[Data excerpts — start]

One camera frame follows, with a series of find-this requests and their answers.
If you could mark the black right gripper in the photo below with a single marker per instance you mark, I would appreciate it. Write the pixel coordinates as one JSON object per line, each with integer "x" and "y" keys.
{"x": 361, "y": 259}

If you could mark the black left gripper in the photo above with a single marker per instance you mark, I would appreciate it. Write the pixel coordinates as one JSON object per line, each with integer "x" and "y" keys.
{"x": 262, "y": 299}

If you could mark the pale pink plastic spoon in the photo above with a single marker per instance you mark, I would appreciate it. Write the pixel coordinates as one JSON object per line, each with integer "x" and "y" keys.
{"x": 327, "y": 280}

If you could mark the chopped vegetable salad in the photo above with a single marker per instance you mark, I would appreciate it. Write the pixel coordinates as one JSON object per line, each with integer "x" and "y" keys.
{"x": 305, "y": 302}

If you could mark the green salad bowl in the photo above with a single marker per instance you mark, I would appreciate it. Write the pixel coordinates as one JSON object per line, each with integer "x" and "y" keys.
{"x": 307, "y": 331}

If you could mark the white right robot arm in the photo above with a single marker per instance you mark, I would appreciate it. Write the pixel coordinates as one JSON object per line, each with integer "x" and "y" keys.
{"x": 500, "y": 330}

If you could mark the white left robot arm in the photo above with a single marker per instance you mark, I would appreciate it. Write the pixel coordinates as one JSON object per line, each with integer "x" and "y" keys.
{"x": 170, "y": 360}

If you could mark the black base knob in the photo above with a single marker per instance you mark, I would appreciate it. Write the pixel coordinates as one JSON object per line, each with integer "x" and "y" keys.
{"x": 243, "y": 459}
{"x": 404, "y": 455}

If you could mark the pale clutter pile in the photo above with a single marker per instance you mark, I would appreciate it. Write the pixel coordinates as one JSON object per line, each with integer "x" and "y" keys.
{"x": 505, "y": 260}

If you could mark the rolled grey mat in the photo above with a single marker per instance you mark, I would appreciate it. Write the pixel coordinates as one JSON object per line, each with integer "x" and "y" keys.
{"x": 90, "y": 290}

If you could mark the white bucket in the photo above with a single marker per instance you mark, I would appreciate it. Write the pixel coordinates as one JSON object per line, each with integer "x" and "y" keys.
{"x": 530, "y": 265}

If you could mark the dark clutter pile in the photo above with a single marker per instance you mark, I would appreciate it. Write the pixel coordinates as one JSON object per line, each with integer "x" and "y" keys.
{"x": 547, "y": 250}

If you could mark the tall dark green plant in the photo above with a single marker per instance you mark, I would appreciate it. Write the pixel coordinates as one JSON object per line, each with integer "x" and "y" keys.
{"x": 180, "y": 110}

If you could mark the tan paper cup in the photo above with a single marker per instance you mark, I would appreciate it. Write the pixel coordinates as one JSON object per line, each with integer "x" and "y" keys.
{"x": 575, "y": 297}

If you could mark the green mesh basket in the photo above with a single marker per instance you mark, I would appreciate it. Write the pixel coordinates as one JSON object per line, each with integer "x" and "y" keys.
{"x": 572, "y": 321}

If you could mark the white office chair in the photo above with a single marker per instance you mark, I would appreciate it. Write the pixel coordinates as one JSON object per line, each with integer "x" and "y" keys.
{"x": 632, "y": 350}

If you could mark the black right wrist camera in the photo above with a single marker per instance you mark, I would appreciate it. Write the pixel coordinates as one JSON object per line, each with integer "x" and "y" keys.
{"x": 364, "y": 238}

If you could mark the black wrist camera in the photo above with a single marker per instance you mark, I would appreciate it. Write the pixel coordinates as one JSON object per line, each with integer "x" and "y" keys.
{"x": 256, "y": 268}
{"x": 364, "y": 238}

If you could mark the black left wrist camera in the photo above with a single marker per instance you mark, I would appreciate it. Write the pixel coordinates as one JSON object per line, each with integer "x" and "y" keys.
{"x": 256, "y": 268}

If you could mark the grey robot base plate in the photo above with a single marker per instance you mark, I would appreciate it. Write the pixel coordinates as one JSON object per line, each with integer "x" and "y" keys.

[Data excerpts — finish]

● **What you need to do**: As the exercise requires, copy out the data shown above word for word.

● **Task output**:
One camera frame follows, with a series of find-this requests and their answers.
If you could mark the black right gripper in the photo below with a single marker per instance you mark, I would appreciate it. Write the pixel coordinates as one JSON object per line, each with integer "x" and "y" keys.
{"x": 361, "y": 259}

If you could mark the black left gripper in the photo above with a single marker per instance you mark, I would appreciate it. Write the pixel coordinates as one JSON object per line, each with integer "x" and "y" keys.
{"x": 262, "y": 299}

If you could mark the pale pink plastic spoon in the photo above with a single marker per instance you mark, I would appreciate it. Write the pixel coordinates as one JSON object per line, each with integer "x" and "y" keys.
{"x": 327, "y": 280}

If you could mark the chopped vegetable salad in the photo above with a single marker per instance you mark, I would appreciate it. Write the pixel coordinates as one JSON object per line, each with integer "x" and "y" keys.
{"x": 305, "y": 302}

If you could mark the green salad bowl in the photo above with a single marker per instance you mark, I would appreciate it. Write the pixel coordinates as one JSON object per line, each with integer "x" and "y" keys.
{"x": 307, "y": 331}

If you could mark the white right robot arm in the photo above with a single marker per instance you mark, I would appreciate it. Write the pixel coordinates as one JSON object per line, each with integer "x" and "y" keys.
{"x": 500, "y": 330}

If you could mark the white left robot arm in the photo above with a single marker per instance you mark, I would appreciate it. Write the pixel coordinates as one JSON object per line, each with integer "x" and "y" keys.
{"x": 170, "y": 360}

If you could mark the black base knob in the photo above with a single marker per instance you mark, I would appreciate it. Write the pixel coordinates as one JSON object per line, each with integer "x" and "y" keys.
{"x": 243, "y": 459}
{"x": 404, "y": 455}

If you could mark the pale clutter pile in the photo above with a single marker per instance you mark, I would appreciate it. Write the pixel coordinates as one JSON object per line, each with integer "x" and "y" keys.
{"x": 505, "y": 260}

If you could mark the rolled grey mat in the photo above with a single marker per instance you mark, I would appreciate it. Write the pixel coordinates as one JSON object per line, each with integer "x" and "y" keys.
{"x": 90, "y": 290}

If you could mark the white bucket in the photo above with a single marker per instance you mark, I would appreciate it. Write the pixel coordinates as one JSON object per line, each with integer "x" and "y" keys.
{"x": 530, "y": 265}

If you could mark the dark clutter pile in the photo above with a single marker per instance you mark, I would appreciate it. Write the pixel coordinates as one JSON object per line, each with integer "x" and "y" keys.
{"x": 547, "y": 250}

If you could mark the tall dark green plant in the photo above with a single marker per instance you mark, I would appreciate it. Write the pixel coordinates as one JSON object per line, each with integer "x" and "y" keys.
{"x": 180, "y": 110}

If you could mark the tan paper cup in the photo above with a single marker per instance you mark, I would appreciate it. Write the pixel coordinates as one JSON object per line, each with integer "x" and "y" keys.
{"x": 575, "y": 297}

If you could mark the green mesh basket in the photo above with a single marker per instance you mark, I would appreciate it. Write the pixel coordinates as one JSON object per line, each with integer "x" and "y" keys.
{"x": 572, "y": 321}

If you could mark the white office chair in the photo above with a single marker per instance you mark, I would appreciate it. Write the pixel coordinates as one JSON object per line, each with integer "x" and "y" keys.
{"x": 632, "y": 350}

If you could mark the black right wrist camera in the photo above with a single marker per instance you mark, I would appreciate it. Write the pixel coordinates as one JSON object per line, each with integer "x" and "y" keys.
{"x": 364, "y": 238}

If you could mark the black wrist camera in the photo above with a single marker per instance you mark, I would appreciate it. Write the pixel coordinates as one JSON object per line, each with integer "x" and "y" keys.
{"x": 256, "y": 268}
{"x": 364, "y": 238}

If you could mark the black left wrist camera in the photo above with a single marker per instance you mark, I would appreciate it. Write the pixel coordinates as one JSON object per line, each with integer "x" and "y" keys.
{"x": 256, "y": 268}

If you could mark the grey robot base plate in the photo above with a single marker per instance you mark, I would appreciate it. Write the pixel coordinates as one JSON object per line, each with integer "x" and "y" keys.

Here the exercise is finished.